For the three months ended August 31, 2008, strategic business
realignment items consist primarily of costs recognized by the
company in connection with its Australian Initiative of $104.0
million, net of a tax benefit of $0.6 million, and the loss in
connection with the sale of a nonstrategic Canadian distilling
facility of $5.1 million, net of a tax benefit of $2.7 million. (3)
For the three months ended August 31, 2008, other consists of $4.1
million, net of a tax benefit of $0 million, associated with the
impairment of an Australian equity method investment. (4) In
accordance with the antidilution provisions of Statement of
Financial Accounting Standards No. 128, "Earnings Per Share" ("SFAS
No. 128"), the dilutive impact of potential common shares is
excluded from the company's reported diluted weighted average
common shares outstanding for the three months ended August 31,
2008. As a result of the company having net income on a comparable
basis, the dilutive impact of potential common shares is included
in the company's comparable diluted weighted average common shares
outstanding. (5) For the six months ended August 31, 2009,
strategic business realignment items primarily include tax expense
associated with the March 2009 divestiture of the value spirits
business of $37.5 million and costs recognized by the company in
connection with the Global Initiative of $33.6 million, net of a
tax benefit of $16.4 million.
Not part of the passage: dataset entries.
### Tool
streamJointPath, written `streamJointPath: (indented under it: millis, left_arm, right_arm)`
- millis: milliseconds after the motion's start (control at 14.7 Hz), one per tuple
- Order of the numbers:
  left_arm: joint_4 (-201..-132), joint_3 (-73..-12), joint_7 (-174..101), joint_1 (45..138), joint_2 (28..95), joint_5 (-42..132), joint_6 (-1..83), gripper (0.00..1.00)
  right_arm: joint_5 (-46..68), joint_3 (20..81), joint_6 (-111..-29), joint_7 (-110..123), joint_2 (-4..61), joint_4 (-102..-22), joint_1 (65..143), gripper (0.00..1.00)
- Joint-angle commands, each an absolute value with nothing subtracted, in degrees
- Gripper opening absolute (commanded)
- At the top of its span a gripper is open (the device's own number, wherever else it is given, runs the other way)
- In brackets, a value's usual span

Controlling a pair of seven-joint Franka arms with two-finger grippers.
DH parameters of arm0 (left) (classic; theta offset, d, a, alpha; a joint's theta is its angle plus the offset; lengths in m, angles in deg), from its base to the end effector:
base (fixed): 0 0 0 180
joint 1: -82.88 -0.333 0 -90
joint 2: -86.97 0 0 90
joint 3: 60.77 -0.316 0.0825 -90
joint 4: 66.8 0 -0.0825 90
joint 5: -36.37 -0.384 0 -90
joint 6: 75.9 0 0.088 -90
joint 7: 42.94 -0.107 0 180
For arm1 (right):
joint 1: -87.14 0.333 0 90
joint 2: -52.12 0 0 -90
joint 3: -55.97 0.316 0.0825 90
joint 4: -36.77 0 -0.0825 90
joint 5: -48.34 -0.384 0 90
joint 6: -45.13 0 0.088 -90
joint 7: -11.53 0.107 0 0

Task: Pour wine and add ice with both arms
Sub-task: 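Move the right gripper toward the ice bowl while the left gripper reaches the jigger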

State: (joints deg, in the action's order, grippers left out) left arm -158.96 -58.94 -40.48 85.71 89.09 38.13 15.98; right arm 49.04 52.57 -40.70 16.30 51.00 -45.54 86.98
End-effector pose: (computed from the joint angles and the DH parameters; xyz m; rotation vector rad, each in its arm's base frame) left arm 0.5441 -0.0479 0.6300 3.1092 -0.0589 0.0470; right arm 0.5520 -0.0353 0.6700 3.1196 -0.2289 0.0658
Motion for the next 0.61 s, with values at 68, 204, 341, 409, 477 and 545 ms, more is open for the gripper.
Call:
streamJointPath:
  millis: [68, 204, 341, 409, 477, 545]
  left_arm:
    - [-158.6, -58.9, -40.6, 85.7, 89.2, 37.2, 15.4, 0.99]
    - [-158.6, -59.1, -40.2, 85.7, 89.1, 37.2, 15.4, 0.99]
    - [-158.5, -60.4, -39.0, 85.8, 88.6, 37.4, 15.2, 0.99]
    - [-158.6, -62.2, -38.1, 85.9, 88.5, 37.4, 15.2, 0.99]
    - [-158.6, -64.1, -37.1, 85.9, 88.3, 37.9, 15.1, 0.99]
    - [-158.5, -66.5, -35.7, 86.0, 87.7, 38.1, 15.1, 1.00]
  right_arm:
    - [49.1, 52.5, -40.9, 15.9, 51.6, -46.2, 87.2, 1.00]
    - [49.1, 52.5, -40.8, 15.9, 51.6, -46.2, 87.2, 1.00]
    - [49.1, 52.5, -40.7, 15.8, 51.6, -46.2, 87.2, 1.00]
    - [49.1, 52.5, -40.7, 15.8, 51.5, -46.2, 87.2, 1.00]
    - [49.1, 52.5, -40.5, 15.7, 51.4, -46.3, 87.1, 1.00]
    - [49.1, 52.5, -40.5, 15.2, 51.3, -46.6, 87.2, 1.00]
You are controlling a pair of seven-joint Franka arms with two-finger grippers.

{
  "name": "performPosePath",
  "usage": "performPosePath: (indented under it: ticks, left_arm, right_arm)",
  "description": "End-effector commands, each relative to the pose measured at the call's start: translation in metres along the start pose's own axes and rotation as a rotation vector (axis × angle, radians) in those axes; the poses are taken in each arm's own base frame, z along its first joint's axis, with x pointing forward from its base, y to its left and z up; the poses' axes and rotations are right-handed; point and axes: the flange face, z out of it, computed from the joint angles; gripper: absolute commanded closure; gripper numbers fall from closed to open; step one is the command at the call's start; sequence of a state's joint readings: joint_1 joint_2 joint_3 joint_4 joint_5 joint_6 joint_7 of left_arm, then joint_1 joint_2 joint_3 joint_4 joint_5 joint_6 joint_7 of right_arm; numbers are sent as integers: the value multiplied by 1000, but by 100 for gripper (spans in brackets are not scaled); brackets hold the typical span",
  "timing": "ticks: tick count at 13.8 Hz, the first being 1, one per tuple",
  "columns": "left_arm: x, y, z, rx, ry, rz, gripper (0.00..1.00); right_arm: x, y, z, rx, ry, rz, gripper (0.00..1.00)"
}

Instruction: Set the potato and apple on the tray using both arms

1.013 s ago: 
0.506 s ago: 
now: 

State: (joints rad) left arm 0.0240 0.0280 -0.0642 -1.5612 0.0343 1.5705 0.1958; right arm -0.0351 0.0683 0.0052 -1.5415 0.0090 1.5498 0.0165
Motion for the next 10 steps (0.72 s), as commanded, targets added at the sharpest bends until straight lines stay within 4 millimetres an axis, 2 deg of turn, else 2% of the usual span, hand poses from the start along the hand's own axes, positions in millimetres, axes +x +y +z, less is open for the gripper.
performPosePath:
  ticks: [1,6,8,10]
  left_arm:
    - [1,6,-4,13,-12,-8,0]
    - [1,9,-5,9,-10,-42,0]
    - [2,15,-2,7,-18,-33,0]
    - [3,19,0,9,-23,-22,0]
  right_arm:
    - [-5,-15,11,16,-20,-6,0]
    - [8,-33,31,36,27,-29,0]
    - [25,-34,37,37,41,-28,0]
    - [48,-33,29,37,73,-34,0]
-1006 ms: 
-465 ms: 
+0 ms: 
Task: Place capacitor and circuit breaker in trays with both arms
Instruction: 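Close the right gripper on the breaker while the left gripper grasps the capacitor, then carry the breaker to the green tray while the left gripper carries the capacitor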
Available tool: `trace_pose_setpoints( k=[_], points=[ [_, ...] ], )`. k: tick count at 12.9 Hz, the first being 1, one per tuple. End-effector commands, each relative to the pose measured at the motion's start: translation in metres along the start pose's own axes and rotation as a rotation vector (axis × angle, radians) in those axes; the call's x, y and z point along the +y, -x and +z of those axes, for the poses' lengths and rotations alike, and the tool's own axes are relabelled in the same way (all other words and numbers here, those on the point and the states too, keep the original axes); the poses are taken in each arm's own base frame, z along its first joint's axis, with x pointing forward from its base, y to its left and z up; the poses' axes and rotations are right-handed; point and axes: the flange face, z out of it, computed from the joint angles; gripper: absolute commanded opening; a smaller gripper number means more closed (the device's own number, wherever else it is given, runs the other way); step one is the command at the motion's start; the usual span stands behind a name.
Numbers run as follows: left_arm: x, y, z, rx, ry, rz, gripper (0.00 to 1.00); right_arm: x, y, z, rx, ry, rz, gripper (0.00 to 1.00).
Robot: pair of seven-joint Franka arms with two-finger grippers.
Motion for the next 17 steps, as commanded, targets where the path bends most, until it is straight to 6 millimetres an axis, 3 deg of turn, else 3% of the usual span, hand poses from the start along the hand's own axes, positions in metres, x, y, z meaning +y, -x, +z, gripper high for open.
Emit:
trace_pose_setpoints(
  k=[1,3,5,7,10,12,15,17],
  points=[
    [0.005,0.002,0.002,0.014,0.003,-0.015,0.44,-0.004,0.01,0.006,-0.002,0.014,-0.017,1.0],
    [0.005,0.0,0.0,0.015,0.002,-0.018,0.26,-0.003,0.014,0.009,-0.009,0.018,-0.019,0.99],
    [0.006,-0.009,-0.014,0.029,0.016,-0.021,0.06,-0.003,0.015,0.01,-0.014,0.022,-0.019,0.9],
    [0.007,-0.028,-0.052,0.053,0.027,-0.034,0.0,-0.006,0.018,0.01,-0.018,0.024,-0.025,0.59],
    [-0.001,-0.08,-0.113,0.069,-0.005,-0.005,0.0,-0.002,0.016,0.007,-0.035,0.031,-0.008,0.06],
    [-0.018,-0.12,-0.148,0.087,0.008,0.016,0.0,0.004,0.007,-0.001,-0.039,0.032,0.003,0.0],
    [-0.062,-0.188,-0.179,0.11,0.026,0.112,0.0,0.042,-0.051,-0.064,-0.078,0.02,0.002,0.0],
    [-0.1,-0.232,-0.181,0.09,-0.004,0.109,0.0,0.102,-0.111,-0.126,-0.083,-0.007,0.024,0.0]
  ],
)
For the six months ended August 31,
2008, strategic business realignment items consist primarily of
costs recognized by the company in connection with the Australian
Initiative, of $104.0 million, net of a tax benefit of $0.6
million, and the loss in connection with the disposal of the
Pacific Northwest wine brands of $17.1 million, net of a tax
benefit of $6.1 million. (6) For the six months ended August 31,
2008, other consists primarily of $4.1 million, net of a tax
benefit of $0 million, associated with the impairment of an
Australian equity method investment. DEFINITIONS Global Initiative
The company's plan announced in April 2009 to simplify its
business, increase efficiencies and reduce its cost structure on a
global basis (the "Global Initiative"). Australian Initiative The
company's plan announced in August 2008 to sell certain assets and
implement operational changes designed to improve the efficiencies
and returns associated with its Australian business (the
"Australian Initiative"). Fiscal 2008 Plan The company's plan
announced in November 2007 to streamline certain of its
international operations, primarily in Australia; certain other
restructuring charges incurred during the third quarter of fiscal
2008 in connection with the consolidation of certain spirits
production processes in the U.S.; and its plan announced in January
2008 to streamline certain of its operations in the U.S., primarily
in connection with the restructuring and integration of the
operations of Beam Wine Estates, Inc. ("BWE") (collectively, the
"Fiscal 2008 Plan"). Fiscal 2007 Wine Plan The company's plan
announced in August 2006 to invest in new distribution and bottling
facilities in the U.K. and to streamline certain Australian wine
operations (collectively, the "Fiscal 2007 Wine Plan").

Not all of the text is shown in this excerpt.